Civil No: 2:08-CV-14031.

July 9, 2009


Petitioner, Marshall Laidlaw, ("Petitioner") has filed a pro se petition for a writ of habeas corpus pursuant to 28 U.S.C. § 2254. Petitioner, who is currently incarcerated at the Muskegon Correctional Facility in Muskgeon, Michigan, challenges his convictions in an Oakland County bench trial for entry without permission, three counts of breaking and entering an occupied dwelling with intent to commit larceny, assault with intent to commit sexual penetration, two counts of first-degree criminal sexual conduct, and unlawfully driving away an automobile. Respondent argues in its motion for summary judgment that the habeas petition is barred from review on statute of limitations grounds. Petitioner filed a response claiming that the factual predicate of his habeas claim was not discovered in time to meet the statute of limitations requirements despite his efforts to do so. Once it was discovered Petitioner claims that he was diligent in filing his habeas petition in a timely manner.
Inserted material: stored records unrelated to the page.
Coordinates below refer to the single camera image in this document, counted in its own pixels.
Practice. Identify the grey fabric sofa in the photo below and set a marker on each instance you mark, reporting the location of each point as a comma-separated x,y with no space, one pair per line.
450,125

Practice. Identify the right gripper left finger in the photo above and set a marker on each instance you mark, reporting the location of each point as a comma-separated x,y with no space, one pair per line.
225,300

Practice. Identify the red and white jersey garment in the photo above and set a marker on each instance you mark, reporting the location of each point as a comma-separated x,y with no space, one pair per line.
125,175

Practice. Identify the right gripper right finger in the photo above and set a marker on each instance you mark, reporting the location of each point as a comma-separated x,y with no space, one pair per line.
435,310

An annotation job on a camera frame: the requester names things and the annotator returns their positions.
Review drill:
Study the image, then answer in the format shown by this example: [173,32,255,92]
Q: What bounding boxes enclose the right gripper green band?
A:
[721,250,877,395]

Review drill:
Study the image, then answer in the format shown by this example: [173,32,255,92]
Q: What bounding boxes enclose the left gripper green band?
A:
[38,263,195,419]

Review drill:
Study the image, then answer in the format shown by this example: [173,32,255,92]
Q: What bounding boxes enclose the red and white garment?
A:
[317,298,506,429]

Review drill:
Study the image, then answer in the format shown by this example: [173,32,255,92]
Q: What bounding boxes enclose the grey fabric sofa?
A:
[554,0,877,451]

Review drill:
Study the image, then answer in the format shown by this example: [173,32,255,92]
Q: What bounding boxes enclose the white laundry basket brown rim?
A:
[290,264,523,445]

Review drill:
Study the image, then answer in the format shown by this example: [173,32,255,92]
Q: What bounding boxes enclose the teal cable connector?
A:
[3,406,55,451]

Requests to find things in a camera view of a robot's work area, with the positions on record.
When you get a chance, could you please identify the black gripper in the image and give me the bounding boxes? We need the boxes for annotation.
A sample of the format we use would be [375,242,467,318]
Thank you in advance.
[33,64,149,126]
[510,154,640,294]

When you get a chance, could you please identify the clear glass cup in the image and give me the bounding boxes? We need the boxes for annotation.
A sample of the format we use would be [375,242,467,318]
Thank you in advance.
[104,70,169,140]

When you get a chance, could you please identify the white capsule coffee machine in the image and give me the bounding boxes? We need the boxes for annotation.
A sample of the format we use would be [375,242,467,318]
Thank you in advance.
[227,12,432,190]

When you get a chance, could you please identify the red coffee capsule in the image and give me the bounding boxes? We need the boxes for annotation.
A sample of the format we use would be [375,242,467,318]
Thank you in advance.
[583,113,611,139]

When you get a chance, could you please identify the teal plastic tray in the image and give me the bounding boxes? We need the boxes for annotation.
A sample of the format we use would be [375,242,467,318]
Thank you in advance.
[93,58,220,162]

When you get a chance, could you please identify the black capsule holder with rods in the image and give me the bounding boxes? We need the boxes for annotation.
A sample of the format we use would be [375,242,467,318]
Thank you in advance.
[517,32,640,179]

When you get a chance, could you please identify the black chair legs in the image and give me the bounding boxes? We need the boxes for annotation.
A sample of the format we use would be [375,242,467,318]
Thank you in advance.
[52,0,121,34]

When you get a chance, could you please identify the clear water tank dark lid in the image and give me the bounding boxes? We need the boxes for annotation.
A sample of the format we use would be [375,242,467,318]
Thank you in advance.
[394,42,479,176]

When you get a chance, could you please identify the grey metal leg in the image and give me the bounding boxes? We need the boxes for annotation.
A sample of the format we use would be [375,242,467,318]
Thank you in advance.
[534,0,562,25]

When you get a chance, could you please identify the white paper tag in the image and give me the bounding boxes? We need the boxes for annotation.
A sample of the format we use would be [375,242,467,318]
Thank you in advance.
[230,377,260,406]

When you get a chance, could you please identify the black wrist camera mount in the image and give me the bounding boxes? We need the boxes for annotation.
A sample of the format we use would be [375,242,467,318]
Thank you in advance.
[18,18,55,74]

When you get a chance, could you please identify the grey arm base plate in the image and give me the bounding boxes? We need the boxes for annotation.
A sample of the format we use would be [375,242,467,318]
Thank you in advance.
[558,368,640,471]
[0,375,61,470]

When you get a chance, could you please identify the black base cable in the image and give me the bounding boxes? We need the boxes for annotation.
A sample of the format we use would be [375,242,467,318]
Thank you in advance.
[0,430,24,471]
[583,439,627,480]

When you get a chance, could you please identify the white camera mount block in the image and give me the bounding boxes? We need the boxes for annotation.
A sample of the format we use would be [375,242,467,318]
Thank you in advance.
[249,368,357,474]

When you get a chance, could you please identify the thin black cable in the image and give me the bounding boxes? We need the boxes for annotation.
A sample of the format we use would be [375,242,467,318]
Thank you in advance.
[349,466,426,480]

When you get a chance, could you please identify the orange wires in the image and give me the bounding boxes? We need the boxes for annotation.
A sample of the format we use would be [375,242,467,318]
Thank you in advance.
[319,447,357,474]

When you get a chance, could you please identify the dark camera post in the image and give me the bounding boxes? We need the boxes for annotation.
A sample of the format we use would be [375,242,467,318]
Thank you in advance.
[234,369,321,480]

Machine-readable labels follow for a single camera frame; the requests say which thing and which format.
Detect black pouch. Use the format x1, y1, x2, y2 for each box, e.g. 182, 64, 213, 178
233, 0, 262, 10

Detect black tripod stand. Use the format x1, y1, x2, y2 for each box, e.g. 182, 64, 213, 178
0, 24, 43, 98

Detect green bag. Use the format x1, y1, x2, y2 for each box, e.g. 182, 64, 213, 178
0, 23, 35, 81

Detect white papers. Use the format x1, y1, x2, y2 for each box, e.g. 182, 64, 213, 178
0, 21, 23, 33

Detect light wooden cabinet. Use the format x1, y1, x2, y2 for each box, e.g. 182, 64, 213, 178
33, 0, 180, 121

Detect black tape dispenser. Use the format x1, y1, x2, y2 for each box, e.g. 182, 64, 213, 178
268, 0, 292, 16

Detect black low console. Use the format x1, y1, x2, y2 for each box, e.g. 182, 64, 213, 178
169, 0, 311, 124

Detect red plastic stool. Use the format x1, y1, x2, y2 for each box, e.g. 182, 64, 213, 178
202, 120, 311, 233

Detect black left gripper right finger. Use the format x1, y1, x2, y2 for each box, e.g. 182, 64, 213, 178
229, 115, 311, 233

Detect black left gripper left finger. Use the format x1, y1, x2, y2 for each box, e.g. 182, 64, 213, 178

Petitioner was sentenced on November 24, 1986.


Petitioner filed his claim of appeal with the Michigan Court of Appeals within the appropriate time frame in January 1987. On June 6, 1988, the Michigan Court of Appeals affirmed Petitioner's convictions. People v. Laidlaw, 169 Mich. App 84; 425 Mich. 738 (1988). Under MCR 7.302(C)(3), Petitioner had fifty-six (56) days to file a delayed application for leave to appeal with the Michigan Supreme Court. Rice v. Trippett, 63 F.Supp.2d 784, 787 (E.D. Mich. 1999). Because Petitioner did not file an application for leave to appeal with the Michigan Supreme Court, his conviction became final, for purposes of the Antiterrorism and Effective Death Penalty Act's (AEDPA) statute of limitations, on July 30, 1988, fifty-six (56) days after the Michigan Court of Appeals affirmed his conviction. See Brown v. McKee, 232 F.Supp.2d 761, 765 (E.D. Mich. 2002); see also Erwin v. Elo, 130 F.Supp.2d 887, 889 (E.D. Mich. 2001).

Therefore, Petitioner had until July 30, 1989 to file his petition for writ of habeas corpus with this Court, unless the limitations period was otherwise tolled. See 28 U.S.C. § 2244(d)(1). However, since Petitioner's conviction became final before the effective date (April 24, 1996) of the AEDPA, Petitioner had one year from April 24, 1996, within which to file a writ of habeas corpus. Payton v. Brigano, 256 F.3d 405, 408 (6th Cir. 2001).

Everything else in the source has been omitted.